Your instructions: Everything from the line containing "Would you say the clear" through the final line of the listing below should be given again, word for word, and nothing else.

Records to process:
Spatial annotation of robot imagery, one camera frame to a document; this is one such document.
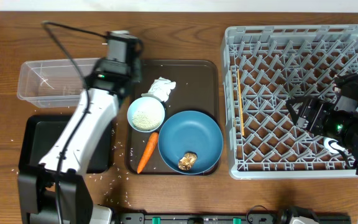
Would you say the orange carrot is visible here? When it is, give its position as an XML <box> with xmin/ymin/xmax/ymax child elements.
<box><xmin>137</xmin><ymin>132</ymin><xmax>158</xmax><ymax>174</ymax></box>

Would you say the light blue cup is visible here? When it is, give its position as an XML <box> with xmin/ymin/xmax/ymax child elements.
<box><xmin>323</xmin><ymin>137</ymin><xmax>346</xmax><ymax>154</ymax></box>

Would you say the wooden chopstick left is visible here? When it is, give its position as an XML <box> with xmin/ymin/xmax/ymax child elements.
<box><xmin>236</xmin><ymin>69</ymin><xmax>244</xmax><ymax>126</ymax></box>

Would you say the black waste bin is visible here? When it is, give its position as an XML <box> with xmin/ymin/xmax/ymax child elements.
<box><xmin>18</xmin><ymin>114</ymin><xmax>112</xmax><ymax>174</ymax></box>

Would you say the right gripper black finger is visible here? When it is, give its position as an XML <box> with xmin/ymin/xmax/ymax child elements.
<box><xmin>287</xmin><ymin>105</ymin><xmax>306</xmax><ymax>126</ymax></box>
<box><xmin>286</xmin><ymin>96</ymin><xmax>313</xmax><ymax>108</ymax></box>

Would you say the wooden chopstick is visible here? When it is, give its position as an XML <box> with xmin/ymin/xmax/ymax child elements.
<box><xmin>239</xmin><ymin>92</ymin><xmax>245</xmax><ymax>136</ymax></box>
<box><xmin>236</xmin><ymin>69</ymin><xmax>244</xmax><ymax>126</ymax></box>

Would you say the crumpled white tissue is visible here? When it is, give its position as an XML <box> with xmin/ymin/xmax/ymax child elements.
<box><xmin>141</xmin><ymin>77</ymin><xmax>176</xmax><ymax>102</ymax></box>

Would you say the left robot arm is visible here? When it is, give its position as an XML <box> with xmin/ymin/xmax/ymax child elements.
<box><xmin>17</xmin><ymin>47</ymin><xmax>141</xmax><ymax>223</ymax></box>

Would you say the dark blue plate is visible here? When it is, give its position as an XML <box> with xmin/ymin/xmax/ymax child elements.
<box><xmin>158</xmin><ymin>110</ymin><xmax>224</xmax><ymax>175</ymax></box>

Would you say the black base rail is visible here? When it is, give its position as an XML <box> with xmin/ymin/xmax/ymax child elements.
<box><xmin>94</xmin><ymin>205</ymin><xmax>352</xmax><ymax>224</ymax></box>

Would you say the grey dishwasher rack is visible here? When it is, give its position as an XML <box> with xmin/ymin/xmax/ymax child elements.
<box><xmin>221</xmin><ymin>24</ymin><xmax>358</xmax><ymax>180</ymax></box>

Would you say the light blue rice bowl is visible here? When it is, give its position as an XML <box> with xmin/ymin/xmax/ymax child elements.
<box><xmin>127</xmin><ymin>97</ymin><xmax>165</xmax><ymax>133</ymax></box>

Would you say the wooden chopstick right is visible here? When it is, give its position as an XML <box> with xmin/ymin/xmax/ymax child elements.
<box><xmin>239</xmin><ymin>92</ymin><xmax>245</xmax><ymax>136</ymax></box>

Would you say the clear plastic bin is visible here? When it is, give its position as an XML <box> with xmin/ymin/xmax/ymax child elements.
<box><xmin>17</xmin><ymin>59</ymin><xmax>83</xmax><ymax>108</ymax></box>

Answer to the problem:
Would you say the clear plastic bin is visible here? When it is, give its position as an XML <box> with xmin/ymin/xmax/ymax child elements.
<box><xmin>17</xmin><ymin>59</ymin><xmax>83</xmax><ymax>108</ymax></box>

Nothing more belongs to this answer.